Dendritic injury and neuronal PAF-R expression in HAD. In cortical tissue from patients with HAD (A), dendritic beading and spine loss in Golgi-stained neurons is associated with (B) strong PAF-R immunohistochemical staining on dendrites and neuronal cell bodies identified by coimmunostaining for MAP2. HAD tissue shows fewer MAP2-positive dendritic branches compared with tissue from HIV-1 seropositive controls while PAF-R expression on the remaining dendrites and cell bodies is increased. (C) Higher-power field shows intense PAF-R expression on beaded dendrites in HAD compared with control dendrites. Scale bars: 20 μm.

Figure 3

cPAF increases vulnerability to dendritic swelling following synaptic activity. (A) In control cultures, synaptic activity due to 1-second depolarizing pulses of KCl elicited no change in dendrite morphology while 5-second pulses triggered beading throughout the dendritic arbor, which recovered within 10 minutes. (B) In cPAF-exposed cells, 1-second pulses caused rapid dendritic beading. (C) Membrane potential recordings show bursts of action potentials and stronger, more prolonged depolarization elicited by 5-second (white) versus 1-second (black) KCl stimulation. (D) cPAF lowered the threshold for activity-induced dendritic beading, leading to beading in 90% of neurons following 1-second KCl pulses that caused no beading in control neurons.
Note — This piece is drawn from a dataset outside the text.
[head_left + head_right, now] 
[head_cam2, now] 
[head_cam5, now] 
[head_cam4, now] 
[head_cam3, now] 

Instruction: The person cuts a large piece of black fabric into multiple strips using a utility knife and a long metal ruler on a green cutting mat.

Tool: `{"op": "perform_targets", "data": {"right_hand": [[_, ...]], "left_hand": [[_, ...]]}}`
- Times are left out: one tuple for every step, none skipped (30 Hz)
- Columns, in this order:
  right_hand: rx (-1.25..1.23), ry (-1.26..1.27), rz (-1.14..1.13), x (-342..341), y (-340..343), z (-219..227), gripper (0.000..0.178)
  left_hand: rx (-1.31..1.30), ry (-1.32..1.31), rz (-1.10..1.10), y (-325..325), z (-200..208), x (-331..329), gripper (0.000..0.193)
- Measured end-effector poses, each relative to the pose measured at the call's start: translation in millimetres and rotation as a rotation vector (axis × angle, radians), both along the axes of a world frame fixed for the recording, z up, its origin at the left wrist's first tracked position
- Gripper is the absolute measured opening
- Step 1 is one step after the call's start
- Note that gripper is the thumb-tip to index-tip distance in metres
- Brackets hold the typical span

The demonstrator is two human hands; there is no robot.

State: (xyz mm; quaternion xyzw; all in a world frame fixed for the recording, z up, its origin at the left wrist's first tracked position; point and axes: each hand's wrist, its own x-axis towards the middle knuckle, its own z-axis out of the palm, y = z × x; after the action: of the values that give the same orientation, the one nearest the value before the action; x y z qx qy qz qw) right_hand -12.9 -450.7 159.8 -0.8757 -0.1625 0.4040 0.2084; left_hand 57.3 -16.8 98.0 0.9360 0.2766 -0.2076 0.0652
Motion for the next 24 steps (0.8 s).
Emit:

PAF-R antagonist BN52021 blocked the increase in vulnerability. (E) Rapid recovery of dendritic beading is prevented by NPPB, an inhibitor of regulatory volume decrease in swollen neurons. *P < 0.001. Scale bars: 20 μm.

Figure 4

cPAF replaces LTP with dendritic beading in hippocampal slices. (A) Dendritic beading (arrows) in a cPAF-exposed CA1 pyramidal neuron 45 minutes after high-frequency Schaffer collateral stimulation (HFS) with no disruption of dendrite or spine morphology in following HFS in vehicle-treated cells. (B) HFS elicited dendritic beading in 11 of 19 cells from cPAF-treated slices and in 0 of 13 cells from vehicle-treated slices. *P < 0.001. PAF-R antagonists BN52021 and CV-3988 reduced dendritic beading to 1 of 10 and 1 of 7 cells, respectively. **P < 0.05 vs. cPAF. (C) The amplitude and duration of postsynaptic depolarization during HFS is unaffected by cPAF exposure. (D) Excitatory synaptic transmission is strongly potentiated following HFS in vehicle-treated slices (2.66 ± 0.44–fold relative to baseline at 40 to 50 minutes, n = 13, P < 0.001). In cPAF-treated slices, cells that did not develop dendritic beading underwent a smaller but significant potentiation (1.60 ± 0.26 relative to baseline, n = 8, P < 0.05) while EPSPs in cells whose dendrites did bead were not potentiated at all (0.84 ± 0.12 relative to baseline, n = 11, P < 0.01 vs. vehicle and P < 0.05 vs. cPAF-treated cells without dendritic beading). Representative EPSPs from vehicle-treated (upper right) and beaded cPAF-treated cells (lower right) are averages of 10 consecutive traces recorded at baseline and 50 minutes after HFS. Scale bars: 20 μm.

Figure 5

Activity-dependent dendritic beading is delayed, long lasting, and local. Dendritic beading in a cPAF-exposed hippocampal slice developed with a delay after HFS and progressed throughout the recording trial. In addition, focal swellings were restricted to discrete regions along the dendrite with no apparent disruption of dendrite and spine morphology in intervening areas. Scale bars: 20 μm.

Figure 6

Chemical preconditioning prevents calcium- and caspase-dependent beading and restores LTP. (A) Rates of dendritic beading and (B) EPSP potentiation following high-frequency Schaffer collateral stimulation in hippocampal slices exposed to cPAF. Postsynaptic calcium chelation by intracellularly applied BAPTA eliminated dendritic beading as well as synaptic potentiation (n = 6). Postsynaptic inhibition of caspase-3, -6, -7, -9, and -10 by intracellular Ac-DEVD-CHO (DEVD-CHO) (10 μM) prevented dendritic beading but failed to restore a lasting potentiation (n = 7) while nitric oxide synthase inhibitor L-NAME had no effect on rates of dendritic beading compared with cPAF alone (Figure 4). Pretreatment with the mitochondrial K_ATP agonist diazoxide prevented dendritic beading and restored LTP in cPAF-exposed slices (2.10 ± 0.27–fold potentiation at 40 to 50 minutes, n = 7). *P < 0.01 vs. cPAF alone (Figure 4).